C’est le principe même d’une morale que toutes ne sont pas respectables. Que les standards moraux des uns soient plus faibles que ceux des autres est un fait. Mais si toute les morales étaient également respectables, il vous faudrait également tolérer avec équanimité la morale de Daech. Je ne vous ferais pas l’insulte de penser que c’est votre cas.
Notre système judiciaire parce qu’il sanctionne et ne sanctionne pas de manière concrète ou symbolique véhicule un discours sur la morale et le mariage. C’est un discours contractualiste qui réduit la question du mariage et de la fidélité à une affaire strictement privée, oubliant ainsi qu’il s’agit aussi d’une institution. Il fut un temps ou la République laïque que vous appréciez temps aurait interdit cette campagne au non de l’ordre public et des bonnes mœurs.

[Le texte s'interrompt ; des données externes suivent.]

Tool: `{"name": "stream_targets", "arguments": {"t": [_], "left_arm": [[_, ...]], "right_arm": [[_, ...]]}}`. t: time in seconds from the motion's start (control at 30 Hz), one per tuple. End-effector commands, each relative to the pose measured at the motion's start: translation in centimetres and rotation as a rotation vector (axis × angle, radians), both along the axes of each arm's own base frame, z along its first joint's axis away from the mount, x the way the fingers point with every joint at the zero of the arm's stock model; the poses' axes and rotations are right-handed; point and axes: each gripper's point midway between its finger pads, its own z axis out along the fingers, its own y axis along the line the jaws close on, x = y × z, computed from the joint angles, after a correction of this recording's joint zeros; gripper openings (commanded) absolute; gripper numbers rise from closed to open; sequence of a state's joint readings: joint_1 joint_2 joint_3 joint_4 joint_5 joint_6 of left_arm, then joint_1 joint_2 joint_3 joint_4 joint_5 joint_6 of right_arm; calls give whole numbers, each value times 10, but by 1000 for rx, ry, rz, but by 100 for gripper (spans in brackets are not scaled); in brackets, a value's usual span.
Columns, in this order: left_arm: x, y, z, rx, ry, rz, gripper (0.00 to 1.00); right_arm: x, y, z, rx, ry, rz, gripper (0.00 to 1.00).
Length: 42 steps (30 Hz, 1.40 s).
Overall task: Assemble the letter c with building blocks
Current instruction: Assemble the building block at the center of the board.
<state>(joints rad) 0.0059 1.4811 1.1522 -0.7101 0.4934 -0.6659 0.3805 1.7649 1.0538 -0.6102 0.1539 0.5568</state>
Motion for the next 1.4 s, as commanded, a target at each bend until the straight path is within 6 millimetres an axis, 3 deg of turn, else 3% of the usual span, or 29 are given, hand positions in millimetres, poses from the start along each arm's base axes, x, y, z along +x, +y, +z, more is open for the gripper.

J’ai déjà répondu un peu plus haut. Je vais seulement rajouter ici, parce que vous avez cousu vous-mêmes ce point de référence, que Daesh à davantage à voir avec la religion et donc une conception religieuse de la morale, religieuse donc potentiellement ostracisante, qu’avec la morale du libre-penseur que je suis. Mais comparaison n’arrêtente pas raison, je vous propose qu’on se passe de cette référence très légèrement outrancière
J’ai réalisé un truc en lisant ton billet.
Depuis 30 ans, virer ou trahir son conjoint devient de plus en plus facile et accepté par notre société alors que virer un salarié devient de plus en plus difficile et condamné.
Soit je suis un vieux con, soit l’argent est devenu plus important que l’amour, soit les deux.